The camp will provide a shower structure, a shower pump and several shower bags.  PLEASE when finished refill the pump tank or shower bag for the next user.  Use only enough water- shower with a friend etc. to get the job done.  Too much water use is wasteful and puts too much water into the evap area.

Please keep your toiletries at your camp when not in use, and not at the shower area.

Here is a suggestion-- bring an old towel to use as a floor mat in the entry area of the shower.  Remove and hang to dry after your shower!

Members will get a shower orientation upon arrival.

Porta –Johns 

We will have the keys to the potties located in the living room.  Please return the key there after use.  Please do not let others outside our village members use the potties… no matter how cute he or she is.  About 25% of your wretched camp taxes pay for YOUR access to the johns. 

In-Camp Bar 

Your taxes help prime the pump.  Provided are Vodka, PBR, and whatever YOU bring to make it home!  You surely have favorites and are encouraged to add these favs to the larder.  The in-camp bar aka beverage center will be located in the "back room" of the kantina, usually separate from the booze for the customers.

HELPFUL HINT - An ice supply cooler - for drinks - is IN the kantina backbar SEPARATE from the Beer Cooler - DO NOT mix the 2!!!

First Aid 

A full first aid kit will be located in the kitchen tent.  A first aid station is located at center camp, and at each of the Ranger Outposts the closest being Outpost Berlin up 3:00 from the plaza.  


   

Apokiliptika List of Dangerous Characters: Splat and Bay Bridge Sue, Dragonfly Jafe and Robotland and Commissar Logan. 

General Camp Member Expectations

Be a participant!!  Be a contributor!!  If you have joined our camp, we fully expect YOU to be a contributor and a willing participant.

Get into the theme! Get a fun and funky uniform.  Join in on activities and impromptu ideas like road checkpoints, raids or other frivolities.   Most important have fun and share fun.

Help others.  A theme camp has a certain amount of work and members often need assistance.  We have summarily dismissed members before for being slackers.  The best way to be a real part of a group, besides in sharing fun, is sharing the work too.  This is one of the most important glues in any community.

 Don’ts and Dos 

Don’t leave your stuff or mess for others to clean up!

Don’t be a slacker, ass hat, a drag, dark-wad or shit-head.

Don’t leave gear scattered about.

Don’t complain about something that is fully in your power to fix.

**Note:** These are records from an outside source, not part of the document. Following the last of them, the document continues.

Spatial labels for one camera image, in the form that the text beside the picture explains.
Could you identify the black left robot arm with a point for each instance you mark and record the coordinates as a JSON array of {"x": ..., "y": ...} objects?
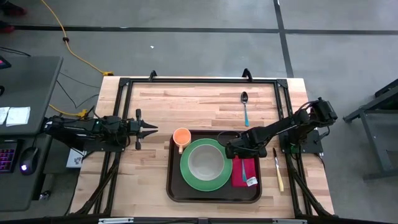
[{"x": 77, "y": 126}]

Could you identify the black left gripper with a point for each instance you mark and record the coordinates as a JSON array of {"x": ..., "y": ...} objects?
[{"x": 135, "y": 129}]

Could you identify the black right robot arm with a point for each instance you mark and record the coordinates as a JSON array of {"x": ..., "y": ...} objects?
[{"x": 280, "y": 124}]

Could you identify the green plate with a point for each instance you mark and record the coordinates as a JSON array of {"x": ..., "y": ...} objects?
[{"x": 186, "y": 174}]

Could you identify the person's foot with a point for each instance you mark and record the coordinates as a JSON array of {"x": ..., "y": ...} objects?
[
  {"x": 12, "y": 9},
  {"x": 6, "y": 27}
]

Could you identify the black metal side table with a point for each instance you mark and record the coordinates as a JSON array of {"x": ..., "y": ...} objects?
[{"x": 373, "y": 102}]

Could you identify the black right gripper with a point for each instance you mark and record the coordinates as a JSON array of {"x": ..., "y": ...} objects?
[{"x": 245, "y": 151}]

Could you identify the silver metal bracket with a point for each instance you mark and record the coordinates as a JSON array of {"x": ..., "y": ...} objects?
[
  {"x": 116, "y": 220},
  {"x": 289, "y": 221}
]

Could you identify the white bowl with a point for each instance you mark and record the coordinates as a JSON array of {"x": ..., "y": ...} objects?
[{"x": 205, "y": 163}]

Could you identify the peach ribbed mug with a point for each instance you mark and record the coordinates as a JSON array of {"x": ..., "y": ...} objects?
[{"x": 182, "y": 137}]

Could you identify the grey desk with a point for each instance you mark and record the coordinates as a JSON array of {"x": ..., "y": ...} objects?
[{"x": 31, "y": 87}]

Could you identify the backlit black keyboard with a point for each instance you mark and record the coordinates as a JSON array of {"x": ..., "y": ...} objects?
[{"x": 7, "y": 157}]

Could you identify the black aluminium table frame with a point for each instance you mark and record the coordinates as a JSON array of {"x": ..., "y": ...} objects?
[{"x": 202, "y": 80}]

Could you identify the red napkin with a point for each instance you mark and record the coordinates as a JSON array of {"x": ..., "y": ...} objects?
[{"x": 237, "y": 177}]

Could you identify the black computer mouse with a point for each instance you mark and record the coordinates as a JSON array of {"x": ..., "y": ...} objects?
[{"x": 29, "y": 160}]

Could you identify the white paper label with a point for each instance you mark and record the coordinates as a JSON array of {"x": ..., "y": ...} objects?
[{"x": 252, "y": 181}]

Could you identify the white printed card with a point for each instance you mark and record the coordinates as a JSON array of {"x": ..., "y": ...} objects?
[{"x": 75, "y": 158}]

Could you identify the white paper sheet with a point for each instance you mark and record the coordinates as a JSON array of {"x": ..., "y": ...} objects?
[{"x": 18, "y": 115}]

Don’t let non-camp or village members use the porta-johns- please!

Don’t expect to leave chairs, bikes or other gear behind for others to take away unless agreements are made in advance.

 But…

 Do participate!  Get into the theme, get an OVEN MITT!!!

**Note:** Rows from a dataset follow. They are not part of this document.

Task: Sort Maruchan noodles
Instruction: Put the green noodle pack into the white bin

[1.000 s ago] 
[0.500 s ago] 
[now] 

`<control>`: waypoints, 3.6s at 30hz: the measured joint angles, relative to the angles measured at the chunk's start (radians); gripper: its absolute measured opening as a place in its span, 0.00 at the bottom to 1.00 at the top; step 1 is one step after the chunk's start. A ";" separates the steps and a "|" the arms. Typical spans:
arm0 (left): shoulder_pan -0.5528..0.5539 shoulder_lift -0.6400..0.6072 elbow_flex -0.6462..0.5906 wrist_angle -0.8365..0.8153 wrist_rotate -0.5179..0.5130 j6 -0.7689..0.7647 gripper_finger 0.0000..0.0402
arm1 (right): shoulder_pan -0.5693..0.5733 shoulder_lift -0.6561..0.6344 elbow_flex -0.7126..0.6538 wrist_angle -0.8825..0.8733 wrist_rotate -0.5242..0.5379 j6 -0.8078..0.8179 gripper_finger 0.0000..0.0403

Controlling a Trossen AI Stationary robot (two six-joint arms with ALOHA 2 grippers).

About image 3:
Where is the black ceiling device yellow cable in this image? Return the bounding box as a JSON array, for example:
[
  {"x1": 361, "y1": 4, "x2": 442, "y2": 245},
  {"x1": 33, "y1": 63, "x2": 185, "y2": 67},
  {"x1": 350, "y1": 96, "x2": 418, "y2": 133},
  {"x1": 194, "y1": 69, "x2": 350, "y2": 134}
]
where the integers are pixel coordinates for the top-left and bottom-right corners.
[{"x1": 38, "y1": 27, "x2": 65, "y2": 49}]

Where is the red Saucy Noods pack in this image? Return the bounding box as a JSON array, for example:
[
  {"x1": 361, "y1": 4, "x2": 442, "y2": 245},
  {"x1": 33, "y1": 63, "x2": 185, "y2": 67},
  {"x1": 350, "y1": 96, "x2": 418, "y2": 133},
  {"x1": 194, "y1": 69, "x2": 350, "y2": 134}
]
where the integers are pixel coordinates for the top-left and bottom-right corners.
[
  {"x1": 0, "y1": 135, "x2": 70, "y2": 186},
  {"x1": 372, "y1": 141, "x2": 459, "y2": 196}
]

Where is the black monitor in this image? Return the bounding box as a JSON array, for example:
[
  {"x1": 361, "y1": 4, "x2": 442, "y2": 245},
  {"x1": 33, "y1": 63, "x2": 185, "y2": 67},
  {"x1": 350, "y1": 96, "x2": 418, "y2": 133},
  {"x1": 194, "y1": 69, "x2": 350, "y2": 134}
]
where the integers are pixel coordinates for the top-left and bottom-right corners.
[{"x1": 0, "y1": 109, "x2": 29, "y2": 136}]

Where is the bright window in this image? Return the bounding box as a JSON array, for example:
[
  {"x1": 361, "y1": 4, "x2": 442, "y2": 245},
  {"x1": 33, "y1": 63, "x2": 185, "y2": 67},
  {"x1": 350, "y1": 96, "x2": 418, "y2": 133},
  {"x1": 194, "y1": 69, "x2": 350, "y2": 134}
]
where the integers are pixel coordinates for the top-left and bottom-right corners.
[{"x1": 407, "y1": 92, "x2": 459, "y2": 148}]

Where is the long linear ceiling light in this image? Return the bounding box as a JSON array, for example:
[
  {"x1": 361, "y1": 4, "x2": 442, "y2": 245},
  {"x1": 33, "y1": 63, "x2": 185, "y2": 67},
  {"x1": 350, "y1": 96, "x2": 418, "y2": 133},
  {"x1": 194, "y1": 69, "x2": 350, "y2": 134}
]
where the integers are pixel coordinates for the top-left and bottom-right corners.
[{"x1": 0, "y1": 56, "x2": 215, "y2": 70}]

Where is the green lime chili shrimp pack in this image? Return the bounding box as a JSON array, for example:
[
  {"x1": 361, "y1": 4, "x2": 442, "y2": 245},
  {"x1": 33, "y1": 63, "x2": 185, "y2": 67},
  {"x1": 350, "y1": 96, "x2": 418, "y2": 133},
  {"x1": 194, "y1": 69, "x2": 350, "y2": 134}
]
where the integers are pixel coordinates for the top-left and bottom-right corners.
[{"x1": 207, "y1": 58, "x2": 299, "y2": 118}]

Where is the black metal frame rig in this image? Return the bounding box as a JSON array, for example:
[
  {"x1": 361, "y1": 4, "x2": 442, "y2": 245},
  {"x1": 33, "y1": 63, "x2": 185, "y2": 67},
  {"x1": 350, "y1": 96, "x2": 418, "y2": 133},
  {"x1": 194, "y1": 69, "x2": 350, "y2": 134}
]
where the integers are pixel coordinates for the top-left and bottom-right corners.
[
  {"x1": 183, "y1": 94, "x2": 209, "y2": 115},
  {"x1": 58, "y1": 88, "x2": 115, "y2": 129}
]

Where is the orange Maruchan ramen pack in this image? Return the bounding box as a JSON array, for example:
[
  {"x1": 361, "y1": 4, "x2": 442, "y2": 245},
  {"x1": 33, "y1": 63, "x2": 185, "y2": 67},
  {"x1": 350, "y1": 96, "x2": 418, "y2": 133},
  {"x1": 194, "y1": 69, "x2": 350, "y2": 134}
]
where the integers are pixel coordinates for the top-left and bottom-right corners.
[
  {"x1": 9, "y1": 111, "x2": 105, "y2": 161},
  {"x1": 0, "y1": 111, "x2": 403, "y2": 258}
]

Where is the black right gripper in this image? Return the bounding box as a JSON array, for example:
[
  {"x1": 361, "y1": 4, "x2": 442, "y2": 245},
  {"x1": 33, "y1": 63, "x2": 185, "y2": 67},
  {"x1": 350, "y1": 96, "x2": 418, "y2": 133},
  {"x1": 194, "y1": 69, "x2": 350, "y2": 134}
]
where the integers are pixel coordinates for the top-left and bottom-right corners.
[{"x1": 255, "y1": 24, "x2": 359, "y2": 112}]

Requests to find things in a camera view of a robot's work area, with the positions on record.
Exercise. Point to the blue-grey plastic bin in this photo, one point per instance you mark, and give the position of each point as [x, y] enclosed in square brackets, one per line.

Do nice things for others often!

Do help with meals, clean up and mooping!

Do look out for each other!

Do take care of yourself- eat well, drink tons of water, and protect yourself from the elements.

Do avoid Drama. 


The Burn is over—go home!!!! 

Packing up

PLEASE do not just leave stuff behind. Anything. Apokiliptika has a reputation of NO MOOP LEFT BEHIND.

This includes things like like bikes, folding chairs, tents, trash, tarps, pillows, aardvarks, or even cups.  If you brought it, you WILL take it out with you!!! 

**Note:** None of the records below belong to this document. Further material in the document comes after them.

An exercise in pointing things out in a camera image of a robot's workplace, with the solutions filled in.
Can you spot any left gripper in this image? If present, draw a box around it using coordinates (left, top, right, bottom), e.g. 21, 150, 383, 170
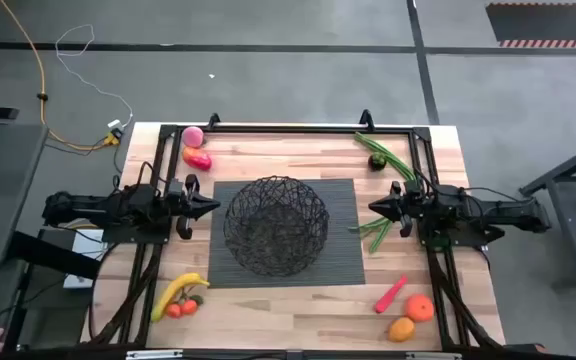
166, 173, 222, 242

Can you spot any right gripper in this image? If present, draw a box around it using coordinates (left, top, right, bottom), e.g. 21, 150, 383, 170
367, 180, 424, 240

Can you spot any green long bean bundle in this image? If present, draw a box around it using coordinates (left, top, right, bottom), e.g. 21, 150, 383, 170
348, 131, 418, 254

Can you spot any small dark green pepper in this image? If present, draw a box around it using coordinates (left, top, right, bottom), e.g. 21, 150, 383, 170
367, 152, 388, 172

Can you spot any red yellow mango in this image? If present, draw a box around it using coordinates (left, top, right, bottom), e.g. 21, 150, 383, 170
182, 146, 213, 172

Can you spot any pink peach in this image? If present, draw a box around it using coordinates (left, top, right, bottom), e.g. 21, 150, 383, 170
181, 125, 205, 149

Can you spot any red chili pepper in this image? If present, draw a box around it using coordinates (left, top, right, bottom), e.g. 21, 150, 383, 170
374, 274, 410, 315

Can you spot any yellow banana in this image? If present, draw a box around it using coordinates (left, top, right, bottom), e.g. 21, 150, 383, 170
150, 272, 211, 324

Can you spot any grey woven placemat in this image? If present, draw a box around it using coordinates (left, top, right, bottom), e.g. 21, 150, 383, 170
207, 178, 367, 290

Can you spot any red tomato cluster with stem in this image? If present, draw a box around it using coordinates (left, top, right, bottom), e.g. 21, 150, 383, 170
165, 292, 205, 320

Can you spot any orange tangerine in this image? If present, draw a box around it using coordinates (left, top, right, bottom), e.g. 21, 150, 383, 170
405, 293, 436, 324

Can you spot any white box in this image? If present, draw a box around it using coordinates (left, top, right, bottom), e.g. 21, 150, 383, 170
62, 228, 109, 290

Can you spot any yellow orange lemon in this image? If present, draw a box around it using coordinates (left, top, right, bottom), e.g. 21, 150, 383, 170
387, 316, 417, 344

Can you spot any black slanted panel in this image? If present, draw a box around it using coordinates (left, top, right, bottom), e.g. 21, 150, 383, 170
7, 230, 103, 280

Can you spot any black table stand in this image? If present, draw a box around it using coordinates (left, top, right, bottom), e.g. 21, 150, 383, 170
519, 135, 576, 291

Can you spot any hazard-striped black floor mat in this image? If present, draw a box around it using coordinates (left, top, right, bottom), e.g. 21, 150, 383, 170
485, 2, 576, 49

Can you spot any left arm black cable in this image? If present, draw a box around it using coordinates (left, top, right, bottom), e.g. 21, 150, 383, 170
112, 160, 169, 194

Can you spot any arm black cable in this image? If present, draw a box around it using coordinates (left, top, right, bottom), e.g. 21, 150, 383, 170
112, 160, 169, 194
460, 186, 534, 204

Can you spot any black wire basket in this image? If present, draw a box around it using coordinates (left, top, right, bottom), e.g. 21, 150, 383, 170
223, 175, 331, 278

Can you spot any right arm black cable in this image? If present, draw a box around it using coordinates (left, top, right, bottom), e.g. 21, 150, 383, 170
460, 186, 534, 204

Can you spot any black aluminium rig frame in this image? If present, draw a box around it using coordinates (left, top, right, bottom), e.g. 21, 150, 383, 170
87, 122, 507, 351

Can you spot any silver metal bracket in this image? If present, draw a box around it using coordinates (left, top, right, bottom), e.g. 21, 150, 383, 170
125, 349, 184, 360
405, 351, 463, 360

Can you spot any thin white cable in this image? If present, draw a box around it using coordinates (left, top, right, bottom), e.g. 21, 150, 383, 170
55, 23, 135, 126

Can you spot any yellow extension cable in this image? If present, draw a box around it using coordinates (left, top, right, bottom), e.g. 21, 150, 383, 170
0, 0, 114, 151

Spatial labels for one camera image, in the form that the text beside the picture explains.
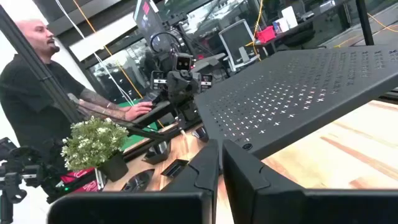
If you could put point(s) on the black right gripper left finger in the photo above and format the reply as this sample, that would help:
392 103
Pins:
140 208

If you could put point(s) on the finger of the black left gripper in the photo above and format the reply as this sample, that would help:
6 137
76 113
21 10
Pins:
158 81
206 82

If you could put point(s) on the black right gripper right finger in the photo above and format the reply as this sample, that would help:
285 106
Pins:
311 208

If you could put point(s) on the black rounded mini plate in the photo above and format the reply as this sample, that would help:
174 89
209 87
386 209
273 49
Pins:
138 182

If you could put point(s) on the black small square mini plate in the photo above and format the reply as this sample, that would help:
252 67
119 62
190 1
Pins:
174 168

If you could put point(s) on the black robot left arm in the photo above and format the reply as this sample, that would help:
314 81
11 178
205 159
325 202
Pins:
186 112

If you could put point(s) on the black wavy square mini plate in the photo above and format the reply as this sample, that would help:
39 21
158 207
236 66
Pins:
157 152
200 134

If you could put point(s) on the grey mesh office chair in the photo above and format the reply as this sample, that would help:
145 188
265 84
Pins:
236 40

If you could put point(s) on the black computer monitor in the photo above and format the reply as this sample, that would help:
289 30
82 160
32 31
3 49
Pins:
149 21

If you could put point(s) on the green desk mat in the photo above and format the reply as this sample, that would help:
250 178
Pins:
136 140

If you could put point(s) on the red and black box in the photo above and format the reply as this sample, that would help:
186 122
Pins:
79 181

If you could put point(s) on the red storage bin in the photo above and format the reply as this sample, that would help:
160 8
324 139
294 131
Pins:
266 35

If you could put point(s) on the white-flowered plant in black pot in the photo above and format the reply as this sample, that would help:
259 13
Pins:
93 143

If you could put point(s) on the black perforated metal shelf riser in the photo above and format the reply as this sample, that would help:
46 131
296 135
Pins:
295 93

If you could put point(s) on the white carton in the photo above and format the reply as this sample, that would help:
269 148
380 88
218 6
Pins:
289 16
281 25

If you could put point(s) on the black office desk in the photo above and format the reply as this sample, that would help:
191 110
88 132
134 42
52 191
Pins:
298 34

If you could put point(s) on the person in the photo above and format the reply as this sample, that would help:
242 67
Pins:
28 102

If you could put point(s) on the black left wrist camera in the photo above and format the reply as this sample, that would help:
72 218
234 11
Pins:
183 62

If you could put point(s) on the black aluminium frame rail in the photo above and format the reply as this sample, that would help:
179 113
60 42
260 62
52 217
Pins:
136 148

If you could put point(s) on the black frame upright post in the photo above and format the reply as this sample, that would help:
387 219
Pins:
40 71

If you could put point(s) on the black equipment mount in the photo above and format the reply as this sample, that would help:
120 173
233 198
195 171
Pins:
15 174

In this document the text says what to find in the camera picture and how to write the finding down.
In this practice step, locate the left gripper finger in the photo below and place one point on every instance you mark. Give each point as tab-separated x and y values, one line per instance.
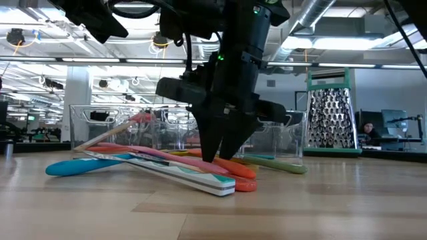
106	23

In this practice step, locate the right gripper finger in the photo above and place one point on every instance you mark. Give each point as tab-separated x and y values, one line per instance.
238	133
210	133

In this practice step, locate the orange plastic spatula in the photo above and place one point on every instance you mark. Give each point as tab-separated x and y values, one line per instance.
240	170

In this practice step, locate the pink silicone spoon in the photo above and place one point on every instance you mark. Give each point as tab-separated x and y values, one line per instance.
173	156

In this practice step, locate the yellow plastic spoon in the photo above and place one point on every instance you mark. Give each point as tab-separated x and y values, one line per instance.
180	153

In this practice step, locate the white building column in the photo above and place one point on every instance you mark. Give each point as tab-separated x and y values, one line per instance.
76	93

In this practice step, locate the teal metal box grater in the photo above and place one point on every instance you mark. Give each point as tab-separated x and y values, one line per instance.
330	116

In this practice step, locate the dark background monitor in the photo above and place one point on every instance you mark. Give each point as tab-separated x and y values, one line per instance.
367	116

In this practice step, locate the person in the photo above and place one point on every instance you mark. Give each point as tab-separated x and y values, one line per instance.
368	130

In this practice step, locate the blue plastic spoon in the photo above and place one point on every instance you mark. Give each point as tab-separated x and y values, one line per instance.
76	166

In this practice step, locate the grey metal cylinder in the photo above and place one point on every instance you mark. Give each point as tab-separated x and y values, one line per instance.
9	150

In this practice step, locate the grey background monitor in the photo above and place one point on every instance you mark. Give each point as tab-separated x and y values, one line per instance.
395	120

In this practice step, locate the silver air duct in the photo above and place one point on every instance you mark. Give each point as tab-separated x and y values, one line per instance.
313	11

Do not count on the camp leaders to take that folding chair off your hands before you drive to Reno Airport.  You know how many folding chairs we have already?  You don’t want to know, and we can’t take any more. You want it thrown out? Guess WHO is responsible for that?

 Mooping and Departure.

Everyone Moops.  Before you leave, take time to help make our camp and our village and our BRC 100% moop free.  Everyone at BRC is asked to moop no less than TWO hours in your camp, and TWO hours outside your camp. Most do 4 times that much, from sun-up to sundown, sometimes 2-3 days after last supper. Really.

Your camp spot is your MOST IMPORTANT mooping spot, all the way across the street to the neighbors, and 3 feet outside our borders. Really. We 're that fanatical about moop.

Every bit, every tiny shred and speck removed.

 Do not expect the take down crew to moop for you—YOU MOOP TOO. EVERYONE IN OUR CAMP MOOPS. NO EXCEPTIONS. NOT EVER.

 Everyone takes some trash or recyclables out with them.  Everyone.